What the task asks: Repeat exactly what appears from the opening line of the listing to the line with "green table cloth?", inclusive.

Data listing:
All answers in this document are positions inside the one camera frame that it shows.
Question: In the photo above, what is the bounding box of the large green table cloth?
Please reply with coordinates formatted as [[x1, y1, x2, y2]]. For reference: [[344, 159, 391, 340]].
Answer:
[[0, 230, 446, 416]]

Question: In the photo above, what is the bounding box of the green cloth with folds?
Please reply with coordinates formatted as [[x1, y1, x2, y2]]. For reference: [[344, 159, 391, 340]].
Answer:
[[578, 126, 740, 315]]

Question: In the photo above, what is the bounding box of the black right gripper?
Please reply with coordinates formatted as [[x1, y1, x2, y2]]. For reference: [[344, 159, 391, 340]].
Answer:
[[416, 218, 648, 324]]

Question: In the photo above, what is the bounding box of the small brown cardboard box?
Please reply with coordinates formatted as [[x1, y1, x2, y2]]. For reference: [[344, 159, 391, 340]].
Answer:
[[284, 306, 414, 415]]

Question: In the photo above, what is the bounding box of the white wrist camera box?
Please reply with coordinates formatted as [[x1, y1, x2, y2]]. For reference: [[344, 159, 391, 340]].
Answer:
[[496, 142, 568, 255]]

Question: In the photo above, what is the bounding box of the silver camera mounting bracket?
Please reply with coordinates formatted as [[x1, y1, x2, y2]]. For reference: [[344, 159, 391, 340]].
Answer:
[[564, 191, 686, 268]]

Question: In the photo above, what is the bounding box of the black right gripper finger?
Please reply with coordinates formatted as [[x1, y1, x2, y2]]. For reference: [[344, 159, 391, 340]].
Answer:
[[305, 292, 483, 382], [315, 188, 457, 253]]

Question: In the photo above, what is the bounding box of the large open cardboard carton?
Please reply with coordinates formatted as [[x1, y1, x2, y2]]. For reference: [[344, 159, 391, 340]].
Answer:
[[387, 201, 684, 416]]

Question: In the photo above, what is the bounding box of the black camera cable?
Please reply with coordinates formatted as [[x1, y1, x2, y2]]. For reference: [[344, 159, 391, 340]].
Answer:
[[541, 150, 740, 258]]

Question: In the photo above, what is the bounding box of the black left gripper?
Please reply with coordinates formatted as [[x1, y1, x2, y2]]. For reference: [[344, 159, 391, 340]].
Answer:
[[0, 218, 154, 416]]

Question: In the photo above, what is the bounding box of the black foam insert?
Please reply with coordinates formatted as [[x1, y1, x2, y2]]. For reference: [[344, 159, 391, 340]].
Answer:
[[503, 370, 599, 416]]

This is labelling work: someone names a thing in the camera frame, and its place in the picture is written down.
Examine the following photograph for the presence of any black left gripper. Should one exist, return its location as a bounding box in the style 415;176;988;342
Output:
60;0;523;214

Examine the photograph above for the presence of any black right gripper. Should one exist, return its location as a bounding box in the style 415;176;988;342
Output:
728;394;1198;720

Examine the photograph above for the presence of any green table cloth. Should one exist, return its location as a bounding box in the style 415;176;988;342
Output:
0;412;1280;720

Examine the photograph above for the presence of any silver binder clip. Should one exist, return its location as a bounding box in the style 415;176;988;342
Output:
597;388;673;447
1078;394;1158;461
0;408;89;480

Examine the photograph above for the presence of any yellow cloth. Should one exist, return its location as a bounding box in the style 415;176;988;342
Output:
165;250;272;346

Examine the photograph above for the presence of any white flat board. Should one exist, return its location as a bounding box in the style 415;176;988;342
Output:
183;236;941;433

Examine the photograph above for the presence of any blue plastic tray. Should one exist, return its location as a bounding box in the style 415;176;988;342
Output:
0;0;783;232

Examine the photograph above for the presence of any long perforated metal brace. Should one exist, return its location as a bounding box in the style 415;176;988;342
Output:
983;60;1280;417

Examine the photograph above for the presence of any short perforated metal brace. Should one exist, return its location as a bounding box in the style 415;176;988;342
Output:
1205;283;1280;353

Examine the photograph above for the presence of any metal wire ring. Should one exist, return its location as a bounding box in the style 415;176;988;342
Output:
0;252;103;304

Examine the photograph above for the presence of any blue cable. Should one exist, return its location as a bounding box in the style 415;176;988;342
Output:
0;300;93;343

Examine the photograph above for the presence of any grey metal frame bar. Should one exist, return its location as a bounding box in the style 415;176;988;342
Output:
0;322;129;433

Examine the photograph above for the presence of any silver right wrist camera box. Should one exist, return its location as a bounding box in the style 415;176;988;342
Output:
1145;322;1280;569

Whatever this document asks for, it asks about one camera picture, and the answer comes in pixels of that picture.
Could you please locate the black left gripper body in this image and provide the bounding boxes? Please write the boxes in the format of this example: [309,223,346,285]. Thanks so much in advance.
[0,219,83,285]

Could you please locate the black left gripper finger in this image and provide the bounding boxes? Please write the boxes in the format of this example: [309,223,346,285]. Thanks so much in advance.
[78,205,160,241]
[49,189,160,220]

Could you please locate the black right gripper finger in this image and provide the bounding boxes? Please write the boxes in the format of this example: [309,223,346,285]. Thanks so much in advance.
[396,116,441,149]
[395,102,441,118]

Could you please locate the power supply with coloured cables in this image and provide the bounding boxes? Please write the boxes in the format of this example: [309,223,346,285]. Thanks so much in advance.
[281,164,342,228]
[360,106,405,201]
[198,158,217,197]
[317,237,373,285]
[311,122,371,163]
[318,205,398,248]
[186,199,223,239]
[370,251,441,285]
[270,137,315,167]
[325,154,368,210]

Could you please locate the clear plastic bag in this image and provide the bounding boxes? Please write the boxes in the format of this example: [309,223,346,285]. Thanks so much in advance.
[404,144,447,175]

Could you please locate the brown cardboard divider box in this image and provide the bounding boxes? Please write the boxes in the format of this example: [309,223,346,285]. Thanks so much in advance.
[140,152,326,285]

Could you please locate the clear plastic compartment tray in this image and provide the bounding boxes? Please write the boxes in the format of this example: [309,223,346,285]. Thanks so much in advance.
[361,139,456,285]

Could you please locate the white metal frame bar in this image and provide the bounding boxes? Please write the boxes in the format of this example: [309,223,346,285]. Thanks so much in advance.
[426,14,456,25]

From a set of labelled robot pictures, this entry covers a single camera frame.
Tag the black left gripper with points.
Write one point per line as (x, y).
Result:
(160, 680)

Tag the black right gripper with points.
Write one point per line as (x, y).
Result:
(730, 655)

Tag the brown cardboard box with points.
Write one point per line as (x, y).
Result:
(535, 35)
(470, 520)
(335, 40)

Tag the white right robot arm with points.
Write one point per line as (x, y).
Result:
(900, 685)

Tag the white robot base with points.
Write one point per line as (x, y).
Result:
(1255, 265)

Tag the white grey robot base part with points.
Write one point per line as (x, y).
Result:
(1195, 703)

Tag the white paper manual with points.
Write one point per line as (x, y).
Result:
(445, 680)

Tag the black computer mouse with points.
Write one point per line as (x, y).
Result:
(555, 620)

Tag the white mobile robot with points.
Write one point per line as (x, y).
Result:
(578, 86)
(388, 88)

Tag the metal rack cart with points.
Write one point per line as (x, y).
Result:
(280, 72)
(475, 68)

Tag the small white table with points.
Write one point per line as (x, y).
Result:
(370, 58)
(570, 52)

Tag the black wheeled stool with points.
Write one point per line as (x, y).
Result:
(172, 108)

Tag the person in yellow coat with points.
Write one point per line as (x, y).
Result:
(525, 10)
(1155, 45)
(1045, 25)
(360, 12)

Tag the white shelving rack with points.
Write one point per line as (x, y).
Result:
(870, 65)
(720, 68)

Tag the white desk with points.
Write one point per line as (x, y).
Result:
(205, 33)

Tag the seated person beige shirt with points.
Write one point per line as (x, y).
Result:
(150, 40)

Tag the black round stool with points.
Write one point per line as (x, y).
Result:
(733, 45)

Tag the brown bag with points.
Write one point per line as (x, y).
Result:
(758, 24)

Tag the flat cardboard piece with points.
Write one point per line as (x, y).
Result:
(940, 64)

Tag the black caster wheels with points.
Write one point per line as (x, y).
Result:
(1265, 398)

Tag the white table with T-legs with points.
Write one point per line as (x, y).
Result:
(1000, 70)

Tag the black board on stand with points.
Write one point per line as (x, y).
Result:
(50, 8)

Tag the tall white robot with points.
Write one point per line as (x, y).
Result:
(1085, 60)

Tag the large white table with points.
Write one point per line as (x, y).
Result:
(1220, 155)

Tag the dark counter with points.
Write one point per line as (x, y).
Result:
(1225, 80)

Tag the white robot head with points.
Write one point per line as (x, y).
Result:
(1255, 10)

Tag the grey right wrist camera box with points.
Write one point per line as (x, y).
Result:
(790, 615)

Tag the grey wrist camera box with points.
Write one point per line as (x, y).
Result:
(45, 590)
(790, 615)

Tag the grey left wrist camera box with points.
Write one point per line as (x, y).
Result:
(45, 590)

Result of this exercise:
All answers in this document are positions inside the one camera frame that it shows.
Question: In the photo above, what is the bounding box of the large green table cloth?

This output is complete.